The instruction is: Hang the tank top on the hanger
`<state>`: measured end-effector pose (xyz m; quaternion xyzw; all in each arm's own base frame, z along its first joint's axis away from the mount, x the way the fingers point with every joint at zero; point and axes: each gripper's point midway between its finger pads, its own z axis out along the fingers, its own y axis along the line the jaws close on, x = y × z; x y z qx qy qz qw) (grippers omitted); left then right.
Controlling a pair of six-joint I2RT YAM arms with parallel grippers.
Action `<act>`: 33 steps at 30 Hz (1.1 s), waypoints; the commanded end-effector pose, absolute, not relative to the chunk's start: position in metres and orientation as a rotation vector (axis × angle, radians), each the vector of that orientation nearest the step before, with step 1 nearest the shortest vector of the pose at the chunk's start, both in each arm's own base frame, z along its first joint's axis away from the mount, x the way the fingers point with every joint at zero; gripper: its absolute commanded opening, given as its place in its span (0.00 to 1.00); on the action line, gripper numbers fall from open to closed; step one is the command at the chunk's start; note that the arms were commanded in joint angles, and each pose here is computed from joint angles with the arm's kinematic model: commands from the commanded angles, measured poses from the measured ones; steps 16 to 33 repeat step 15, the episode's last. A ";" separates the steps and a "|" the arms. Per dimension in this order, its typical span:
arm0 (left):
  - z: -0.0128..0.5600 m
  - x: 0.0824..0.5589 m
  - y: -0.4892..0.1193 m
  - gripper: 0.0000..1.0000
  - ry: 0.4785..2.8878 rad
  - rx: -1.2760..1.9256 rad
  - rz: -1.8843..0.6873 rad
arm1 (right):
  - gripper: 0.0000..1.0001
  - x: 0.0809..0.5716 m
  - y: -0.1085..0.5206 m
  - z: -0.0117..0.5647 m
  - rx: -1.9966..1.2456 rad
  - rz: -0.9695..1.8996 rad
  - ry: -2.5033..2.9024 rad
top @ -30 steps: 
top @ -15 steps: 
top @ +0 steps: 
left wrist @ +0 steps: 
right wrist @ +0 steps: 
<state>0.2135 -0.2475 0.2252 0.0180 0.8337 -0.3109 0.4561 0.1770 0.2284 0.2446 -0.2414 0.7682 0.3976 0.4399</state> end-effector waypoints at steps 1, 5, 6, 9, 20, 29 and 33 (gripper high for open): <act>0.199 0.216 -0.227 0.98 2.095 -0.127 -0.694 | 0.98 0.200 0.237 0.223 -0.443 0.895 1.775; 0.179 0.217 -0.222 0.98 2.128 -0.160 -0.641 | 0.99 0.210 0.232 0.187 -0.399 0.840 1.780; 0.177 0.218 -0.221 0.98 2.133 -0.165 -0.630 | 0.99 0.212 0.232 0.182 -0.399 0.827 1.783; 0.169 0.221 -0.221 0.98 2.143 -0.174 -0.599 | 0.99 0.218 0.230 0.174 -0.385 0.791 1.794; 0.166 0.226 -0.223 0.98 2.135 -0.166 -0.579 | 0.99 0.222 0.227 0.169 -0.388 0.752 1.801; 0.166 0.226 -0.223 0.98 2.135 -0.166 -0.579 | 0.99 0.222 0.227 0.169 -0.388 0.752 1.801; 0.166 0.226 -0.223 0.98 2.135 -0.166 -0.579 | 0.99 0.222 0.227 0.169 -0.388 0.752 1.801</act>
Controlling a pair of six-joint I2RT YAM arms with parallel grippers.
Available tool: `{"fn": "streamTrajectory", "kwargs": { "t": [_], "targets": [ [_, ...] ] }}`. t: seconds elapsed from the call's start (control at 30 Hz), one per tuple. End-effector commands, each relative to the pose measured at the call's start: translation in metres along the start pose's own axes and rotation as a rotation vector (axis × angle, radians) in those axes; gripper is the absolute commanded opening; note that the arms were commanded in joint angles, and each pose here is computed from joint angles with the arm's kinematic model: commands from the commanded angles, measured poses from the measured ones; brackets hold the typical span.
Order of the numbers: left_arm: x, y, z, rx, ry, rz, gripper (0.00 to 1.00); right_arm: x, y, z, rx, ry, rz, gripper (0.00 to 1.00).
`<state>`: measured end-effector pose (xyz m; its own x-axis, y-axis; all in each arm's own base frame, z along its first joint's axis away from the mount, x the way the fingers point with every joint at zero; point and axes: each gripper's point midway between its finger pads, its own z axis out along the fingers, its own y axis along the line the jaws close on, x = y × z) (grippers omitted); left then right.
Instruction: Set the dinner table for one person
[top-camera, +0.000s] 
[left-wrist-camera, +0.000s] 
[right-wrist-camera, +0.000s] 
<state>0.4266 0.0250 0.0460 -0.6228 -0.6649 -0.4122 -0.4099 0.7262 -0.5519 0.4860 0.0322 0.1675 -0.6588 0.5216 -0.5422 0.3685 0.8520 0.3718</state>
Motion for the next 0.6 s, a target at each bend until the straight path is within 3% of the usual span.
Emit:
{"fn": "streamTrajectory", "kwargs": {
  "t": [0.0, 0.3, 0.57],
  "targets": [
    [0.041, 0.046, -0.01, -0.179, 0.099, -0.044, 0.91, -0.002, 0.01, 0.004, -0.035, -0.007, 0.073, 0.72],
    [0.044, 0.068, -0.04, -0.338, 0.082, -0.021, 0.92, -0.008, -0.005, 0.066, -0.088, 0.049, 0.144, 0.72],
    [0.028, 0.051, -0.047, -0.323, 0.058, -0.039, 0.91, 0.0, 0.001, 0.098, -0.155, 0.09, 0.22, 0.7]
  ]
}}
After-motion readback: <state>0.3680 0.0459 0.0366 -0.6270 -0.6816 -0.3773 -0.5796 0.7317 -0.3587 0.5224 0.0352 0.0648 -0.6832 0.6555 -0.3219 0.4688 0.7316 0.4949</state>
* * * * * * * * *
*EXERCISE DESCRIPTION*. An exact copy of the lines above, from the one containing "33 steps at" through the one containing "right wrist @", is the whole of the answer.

*RESPONSE BELOW*.
Action `<act>`: 33 steps at 30 Hz (1.1 s), waypoints; the commanded end-effector pose, absolute, not relative to the chunk's start: position in metres and orientation as a rotation vector (axis × angle, radians), each the vector of that orientation nearest the step before, with step 1 nearest the shortest vector of the pose at the chunk's start, both in each arm's own base frame, z along its first joint's axis away from the mount, x the way the fingers point with every joint at zero; gripper: its absolute commanded opening, given as its place in its span (0.00 to 1.00); on the action line, gripper numbers fall from open to closed; step one is the command at the chunk's start; note that the arms were commanded in joint angles, and each pose here is computed from joint angles with the arm's kinematic model: commands from the commanded angles, measured poses from the measured ones; steps 16 to 33 repeat step 15, the episode's last. A ";" separates the steps and a "|" the arms. Per dimension in this order, its typical span:
arm0 (left):
  - z: -0.0128..0.5600 m
  - x: 0.0824..0.5589 m
  - y: -0.4892..0.1193 m
  - gripper: 0.0000..1.0000
  - ry: 0.4785..2.8878 rad
  - rx: -1.2760..1.9256 rad
  - rz: -1.8843..0.6873 rad
arm1 (right):
  - gripper: 0.0000..1.0001
  - x: 0.0809..0.5716 m
  - y: -0.1085..0.5206 m
  - z: -0.0117..0.5647 m
  - rx: -1.9966..1.2456 rad
  - rz: -0.9695..1.8996 rad
  - ry: -2.5033..2.9024 rad
top @ -30 steps: 
top @ -15 steps: 
top @ +0 steps: 
left wrist @ +0 steps: 
right wrist @ +0 steps: 

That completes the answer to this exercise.